Few Important Roles and Responsibilities of a Database Administrator include:
Working on database software to store and manage data
Working on database design and development
Implementing security measures for database
Preparing reports, documentation, and operating manuals
To become database administrator: database backup and recovery, data security, data
modeling, and design, etc
4. Machine Learning Engineer
Machine learning engineers are in high demand today. However, the job profile comes with
its challenges. Apart from having in-depth knowledge of some of the most powerful
technologies such as SQL, REST APIs, etc. machine learning engineers are also expected
to perform A/B testing, build data pipelines, and implement common machine learning
algorithms such as classification, clustering, etc.
Few Important Roles and Responsibilities of a Machine Learning Engineer include:
Designing and developing Machine Learning systems
Researching Machine Learning Algorithms
INTRODUCTION TO DATA SCIENCE
6 CSE NRCM P.LAKSHMI PRASANNA(ASST.PROFESSOR)

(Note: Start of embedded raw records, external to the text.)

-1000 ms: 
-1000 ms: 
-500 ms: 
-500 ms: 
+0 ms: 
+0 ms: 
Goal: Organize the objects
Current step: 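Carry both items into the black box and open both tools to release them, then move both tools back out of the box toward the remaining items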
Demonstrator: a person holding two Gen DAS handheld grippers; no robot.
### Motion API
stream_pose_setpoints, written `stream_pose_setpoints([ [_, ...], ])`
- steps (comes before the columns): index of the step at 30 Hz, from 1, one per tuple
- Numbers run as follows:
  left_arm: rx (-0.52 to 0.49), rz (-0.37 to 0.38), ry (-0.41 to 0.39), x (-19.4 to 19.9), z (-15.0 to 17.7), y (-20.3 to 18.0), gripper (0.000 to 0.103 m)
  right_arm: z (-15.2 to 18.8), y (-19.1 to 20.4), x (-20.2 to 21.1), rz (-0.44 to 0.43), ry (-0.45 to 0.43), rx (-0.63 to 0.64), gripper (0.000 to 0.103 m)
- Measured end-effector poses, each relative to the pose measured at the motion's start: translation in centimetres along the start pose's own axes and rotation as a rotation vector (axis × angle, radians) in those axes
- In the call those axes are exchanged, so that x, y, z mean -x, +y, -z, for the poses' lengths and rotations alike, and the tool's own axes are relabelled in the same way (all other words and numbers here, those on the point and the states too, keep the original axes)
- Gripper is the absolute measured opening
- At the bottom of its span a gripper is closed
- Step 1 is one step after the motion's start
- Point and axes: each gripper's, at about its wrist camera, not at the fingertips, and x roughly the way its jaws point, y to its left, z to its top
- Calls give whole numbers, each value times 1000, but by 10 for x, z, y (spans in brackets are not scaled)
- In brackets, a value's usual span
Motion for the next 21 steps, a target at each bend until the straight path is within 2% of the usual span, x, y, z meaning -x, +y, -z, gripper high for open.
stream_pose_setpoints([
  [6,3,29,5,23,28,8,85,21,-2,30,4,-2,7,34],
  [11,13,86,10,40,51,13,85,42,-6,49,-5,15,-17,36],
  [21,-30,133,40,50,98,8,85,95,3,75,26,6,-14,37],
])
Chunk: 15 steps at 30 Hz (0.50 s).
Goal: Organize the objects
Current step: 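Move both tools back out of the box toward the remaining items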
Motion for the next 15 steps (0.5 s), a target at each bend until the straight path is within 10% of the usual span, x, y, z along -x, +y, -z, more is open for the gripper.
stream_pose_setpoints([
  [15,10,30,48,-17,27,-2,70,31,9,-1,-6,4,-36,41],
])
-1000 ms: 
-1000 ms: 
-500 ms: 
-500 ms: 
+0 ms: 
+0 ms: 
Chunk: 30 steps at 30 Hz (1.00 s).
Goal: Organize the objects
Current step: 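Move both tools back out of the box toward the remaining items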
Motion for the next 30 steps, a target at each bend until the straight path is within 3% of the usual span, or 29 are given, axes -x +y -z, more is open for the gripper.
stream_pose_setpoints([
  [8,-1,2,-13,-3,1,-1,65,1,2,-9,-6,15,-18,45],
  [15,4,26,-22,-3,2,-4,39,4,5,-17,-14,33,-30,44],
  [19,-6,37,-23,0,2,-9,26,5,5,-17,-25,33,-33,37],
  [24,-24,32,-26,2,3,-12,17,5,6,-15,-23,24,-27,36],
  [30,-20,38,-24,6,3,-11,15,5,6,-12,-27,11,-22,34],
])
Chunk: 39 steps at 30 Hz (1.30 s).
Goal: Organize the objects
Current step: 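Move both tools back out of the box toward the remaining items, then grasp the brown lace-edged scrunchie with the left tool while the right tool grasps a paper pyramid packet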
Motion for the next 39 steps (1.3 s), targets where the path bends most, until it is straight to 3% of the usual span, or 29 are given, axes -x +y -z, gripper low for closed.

Testing Machine Learning systems
Developing apps/products basis client requirements
To become machine learning engineer: technologies like Java, Python, JS, etc. Secondly,
you should have a strong grasp of statistics and mathematics.
5. Data Scientist
Data scientists have to understand the challenges of business and offer the best solutions
using data analysis and data processing. For instance, they are expected to perform
predictive analysis and run a fine-toothed comb through an “unstructured/disorganized” data
to offer actionable insights.
Few Important Roles and Responsibilities of a Data Scientist include:
Identifying data collection sources for business needs
Processing, cleansing, and integrating data
Automation data collection and management process
Using Data Science techniques/tools to improve processes
To become a data scientist, you have to be an expert in R, MatLab, SQL, Python, and other
complementary technologies.
6. Data Architect
A data architect creates the blueprints for data management so that the databases can be
easily integrated, centralized, and protected with the best security measures. They also
ensure that the data engineers have the best tools and systems to work with.
Few Important Roles and Responsibilities of a Data Architect include:
Developing and implementing overall data strategy in line with business/organization
Identifying data collection sources in line with data strategy
Collaborating with cross-functional teams and stakeholders for smooth functioning of
database systems
Planning and managing end-to-end data architecture
To become a data architect: requires expertise in data warehousing, data modelling,
extraction transformation and loan (ETL), etc. You also must be well versed in Hive, Pig,
and Spark, etc.
7. Statistician
A statistician, as the name suggests, has a sound understanding of statistical theories and
data organization. Not only do they extract and offer valuable insights from the data
clusters, but they also help create new methodologies for the engineers to apply.
Few Important Roles and Responsibilities of a Statistician include:
Collecting, analyzing, and interpreting data
Analyzing data, assessing results, and predicting trends/relationships using statistical
methodologies/tools
Designing data collection processes
To become a statistician: SQL, data mining, and the various machine learning technologies.
8. Business Analyst
The role of business analysts is slightly different than other data science jobs. While they
do have a good understanding of how data-oriented technologies work and how to handle
large volumes of data, they also separate the high-value data from the low-value data.
Few Important Roles and Responsibilities of a Business Analyst include:
Understanding the business of the organization
Conducting detailed business analysis – outlining problems, opportunities, and solutions
Working on improving existing business processes
To become business analyst: understanding of business finances and business
intelligence, and also the IT technologies like data modelling, data visualization tools, etc.